After the age of "phreaking," computers became not only the target, but also the forum, for a growing hacker population to communicate. The creation of bulletin board systems (BBS) allowed this communication and the technological possibility of more serious government and credit card hacking became possible. At this time in the early 80's, hacking groups such as the Legion of Doom began to emerge in the United States, giving organization, and thus more power to hackers across the country.

Once this happened, breaking into the computers became a legitimate activity, with its own groups and soon its own voice with the 2600 magazine, launched in 1984. The effects of computer hacking were serious. Two years later, inevitably, Congress launched the Computer Fraud and Abuse Act that outlawed hacking. Over the years, there was a series of noticeable occurrences as the worst consequential effect of computer hacking on more high profile cases, such as the Morris Worm, responsible for infecting government and university systems, and the Mitnick case in 1995, which captured Kevin Mitnick, steeling as many as 20000 credit card numbers.

In 1999, security software became widely known by the public, and with the release of new Windows programs, which were littered with security weaknesses, they became successful because of necessity.

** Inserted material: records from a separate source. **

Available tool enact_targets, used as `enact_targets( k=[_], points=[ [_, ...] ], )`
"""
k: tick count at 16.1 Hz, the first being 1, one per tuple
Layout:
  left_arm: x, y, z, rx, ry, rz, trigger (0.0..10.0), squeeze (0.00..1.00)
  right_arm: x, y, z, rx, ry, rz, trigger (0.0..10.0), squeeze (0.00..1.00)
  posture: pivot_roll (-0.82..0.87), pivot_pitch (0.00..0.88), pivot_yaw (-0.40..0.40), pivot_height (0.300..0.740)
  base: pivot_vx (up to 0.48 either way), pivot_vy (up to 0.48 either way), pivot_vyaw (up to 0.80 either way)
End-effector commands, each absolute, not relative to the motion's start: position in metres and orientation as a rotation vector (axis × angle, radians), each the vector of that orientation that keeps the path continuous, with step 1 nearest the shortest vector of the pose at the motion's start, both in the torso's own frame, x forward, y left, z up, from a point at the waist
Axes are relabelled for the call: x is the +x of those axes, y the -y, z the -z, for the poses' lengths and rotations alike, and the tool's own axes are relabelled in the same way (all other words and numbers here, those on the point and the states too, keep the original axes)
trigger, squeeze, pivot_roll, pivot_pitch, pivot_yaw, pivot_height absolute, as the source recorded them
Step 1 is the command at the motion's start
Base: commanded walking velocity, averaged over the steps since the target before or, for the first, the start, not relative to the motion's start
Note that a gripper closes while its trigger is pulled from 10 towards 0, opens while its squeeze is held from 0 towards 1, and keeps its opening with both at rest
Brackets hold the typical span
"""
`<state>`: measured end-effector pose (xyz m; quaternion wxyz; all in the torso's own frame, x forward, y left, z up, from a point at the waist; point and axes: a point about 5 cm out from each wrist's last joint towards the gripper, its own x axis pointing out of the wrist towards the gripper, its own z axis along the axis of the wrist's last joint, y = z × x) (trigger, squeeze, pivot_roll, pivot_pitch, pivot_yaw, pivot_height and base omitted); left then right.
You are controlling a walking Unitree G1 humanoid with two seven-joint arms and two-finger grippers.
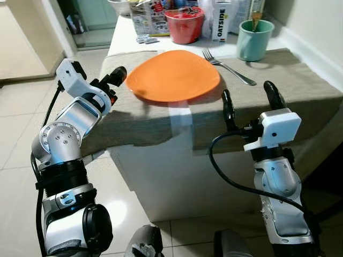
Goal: Setting the table
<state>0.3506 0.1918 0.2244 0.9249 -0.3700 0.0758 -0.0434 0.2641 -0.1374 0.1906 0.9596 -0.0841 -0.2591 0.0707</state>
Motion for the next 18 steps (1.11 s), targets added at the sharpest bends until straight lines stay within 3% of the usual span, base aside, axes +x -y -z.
enact_targets(
  k=[1, 3, 4, 5, 6, 7, 8, 9, 10, 14, 17, 18],
  points=[
    [0.352, -0.194, -0.227, -0.765, -0.167, 0.078, 10.0, 0.0, 0.264, 0.135, -0.19, -0.175, 0.521, -0.153, 10.0, 0.0, -0.12, 0.0, 0.109, 0.666, 0.0, 0.0, 0.0],
    [0.353, -0.193, -0.229, -0.726, -0.154, 0.079, 10.0, 0.0, 0.264, 0.135, -0.19, -0.175, 0.52, -0.154, 10.0, 0.0, -0.12, 0.0, 0.111, 0.666, 0.0, 0.0, 0.0],
    [0.353, -0.195, -0.235, -0.603, -0.102, 0.074, 10.0, 0.0, 0.263, 0.134, -0.19, -0.175, 0.519, -0.154, 10.0, 0.0, -0.12, 0.0, 0.112, 0.666, 0.0, 0.0, 0.0],
    [0.352, -0.193, -0.244, -0.504, -0.043, 0.096, 9.1, 0.0, 0.263, 0.134, -0.189, -0.175, 0.517, -0.154, 10.0, 0.0, -0.12, 0.0, 0.112, 0.666, 0.0, 0.0, 0.0],
    [0.351, -0.193, -0.248, -0.446, -0.016, 0.098, 0.0, 0.0, 0.263, 0.134, -0.188, -0.175, 0.516, -0.155, 10.0, 0.0, -0.12, 0.0, 0.113, 0.666, 0.0, 0.0, 0.0],
    [0.348, -0.186, -0.255, -0.293, 0.038, 0.136, 0.0, 0.0, 0.262, 0.133, -0.187, -0.176, 0.514, -0.156, 10.0, 0.0, -0.12, 0.0, 0.113, 0.666, 0.0, 0.0, 0.0],
    [0.347, -0.185, -0.256, -0.259, 0.047, 0.141, 0.0, 0.0, 0.262, 0.133, -0.187, -0.176, 0.513, -0.156, 10.0, 0.0, -0.12, 0.0, 0.114, 0.666, 0.0, 0.0, 0.0],
    [0.347, -0.182, -0.261, -0.189, 0.089, 0.144, 10.0, 0.0, 0.262, 0.132, -0.186, -0.177, 0.512, -0.157, 10.0, 0.0, -0.12, 0.0, 0.115, 0.666, 0.0, 0.0, 0.0],
    [0.345, -0.178, -0.265, -0.126, 0.126, 0.169, 10.0, 1.0, 0.261, 0.132, -0.186, -0.177, 0.51, -0.158, 10.0, 0.0, -0.12, 0.0, 0.115, 0.666, 0.0, 0.0, 0.0],
    [0.335, -0.16, -0.276, 0.092, 0.259, 0.251, 10.0, 1.0, 0.26, 0.131, -0.184, -0.18, 0.505, -0.16, 10.0, 0.0, -0.12, 0.0, 0.121, 0.666, 0.0, 0.0, 0.0],
    [0.336, -0.158, -0.269, 0.096, 0.24, 0.26, 10.0, 1.0, 0.26, 0.13, -0.182, -0.179, 0.501, -0.157, 10.0, 0.0, -0.12, 0.0, 0.123, 0.666, 0.0, 0.0, 0.0],
    [0.338, -0.159, -0.264, 0.052, 0.225, 0.261, 2.4, 0.0, 0.26, 0.13, -0.182, -0.179, 0.499, -0.159, 10.0, 0.0, -0.12, 0.0, 0.124, 0.666, 0.0, 0.0, 0.0]
  ],
)
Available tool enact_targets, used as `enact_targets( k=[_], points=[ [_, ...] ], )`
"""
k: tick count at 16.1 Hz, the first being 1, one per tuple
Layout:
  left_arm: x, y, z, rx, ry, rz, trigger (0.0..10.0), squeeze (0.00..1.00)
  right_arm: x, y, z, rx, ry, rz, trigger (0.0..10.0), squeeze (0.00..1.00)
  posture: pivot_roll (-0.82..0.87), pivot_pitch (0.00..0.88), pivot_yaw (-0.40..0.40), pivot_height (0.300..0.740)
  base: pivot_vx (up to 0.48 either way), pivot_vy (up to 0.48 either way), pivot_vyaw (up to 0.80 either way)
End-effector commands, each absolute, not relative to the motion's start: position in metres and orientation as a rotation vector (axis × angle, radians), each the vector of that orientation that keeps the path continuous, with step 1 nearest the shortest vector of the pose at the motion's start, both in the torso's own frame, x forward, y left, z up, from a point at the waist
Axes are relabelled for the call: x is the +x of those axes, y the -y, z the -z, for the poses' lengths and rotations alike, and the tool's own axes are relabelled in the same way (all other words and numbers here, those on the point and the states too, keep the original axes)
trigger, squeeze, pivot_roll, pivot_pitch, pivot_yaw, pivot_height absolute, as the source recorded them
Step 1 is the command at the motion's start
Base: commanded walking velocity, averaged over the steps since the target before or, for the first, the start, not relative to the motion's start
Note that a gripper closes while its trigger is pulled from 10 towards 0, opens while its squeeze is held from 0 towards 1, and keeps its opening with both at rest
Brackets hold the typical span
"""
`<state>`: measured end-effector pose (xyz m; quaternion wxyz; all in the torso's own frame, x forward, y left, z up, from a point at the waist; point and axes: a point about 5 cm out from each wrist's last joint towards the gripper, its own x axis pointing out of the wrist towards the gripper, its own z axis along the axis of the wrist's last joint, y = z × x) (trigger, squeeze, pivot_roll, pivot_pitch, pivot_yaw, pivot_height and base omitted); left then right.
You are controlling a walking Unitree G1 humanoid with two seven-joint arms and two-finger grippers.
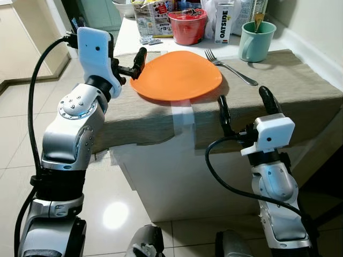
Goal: Setting the table
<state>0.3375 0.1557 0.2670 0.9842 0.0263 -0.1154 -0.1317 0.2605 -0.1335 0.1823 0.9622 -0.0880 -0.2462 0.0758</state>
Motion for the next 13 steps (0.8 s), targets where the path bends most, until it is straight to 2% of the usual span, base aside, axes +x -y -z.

This fraudulent act of computer hacking is perhaps the major problem, confronting the rapidly expanding population of Internet users today, with the systems still trying to battle online hackers.

Wednesday, November 25, 2009

Cell phones - Hackers Next Target!

It was bound to happen - they have hacked just about everything else. Now it's the cell phones. Cellphone hacking has just recently surfaced and been made public ever since some one did some cellular phone hacking on Paris Hilton's cell phone. This article will give you some information about what is going on out there and what you can do to better protect your cell phone information.

What Does It Involve
The fact of someone hacking cell phone became public knowledge when Paris Hilton's cell phone, along with her information was recently hacked. Unfortunately for her, all her celebrity friends and their phone numbers were also placed on the Internet - resulting in a barrage of calls to each of them.

Cell phone hackers have apparently found a glitch in the way the chips are manufactured. The good news, though, is that it only applies to the first generation models of cell phones that use the Global System for Mobile communications (GSM). Another requirement is that the hacker must have physical access to the cell phone for at least three minutes - which is a real good reason not to let it out of your sight. Currently, although the problem has been remedied (at least for now) in the second and third generation phones, it seems that about 70% of existing cell phones fall within the first generation category.

Another way that mobile phone hacking can take place is for a hacker to walk around an area with people that have cell phones and a laptop that has cellphone hacker programs on it. Through an antenna, and a little patience, his computer can literally pick up your cell phone data - if it is turned on. This is more applicable to cell phones that use Bluetooth technology.
What Can A Hacker Do?
Surprisingly, there are quite a number of things that can be accomplished by the hacker. Depending on their intent here are a few of them.
Steal Your Number
Your phone number can be accessed and obtained by cellphone hacking. This allows them to make calls and have it charged to your account.
Take Your Information
Mobile hacking allows a hacker to contact your cell phone, without your knowledge, and to download your addresses and other information you might have on your phone. Many hackers are not content to only get your information. Some will even change all your phone numbers! Be sure to keep a backup of your information somewhere. This particular technique is called Bluesnarfing.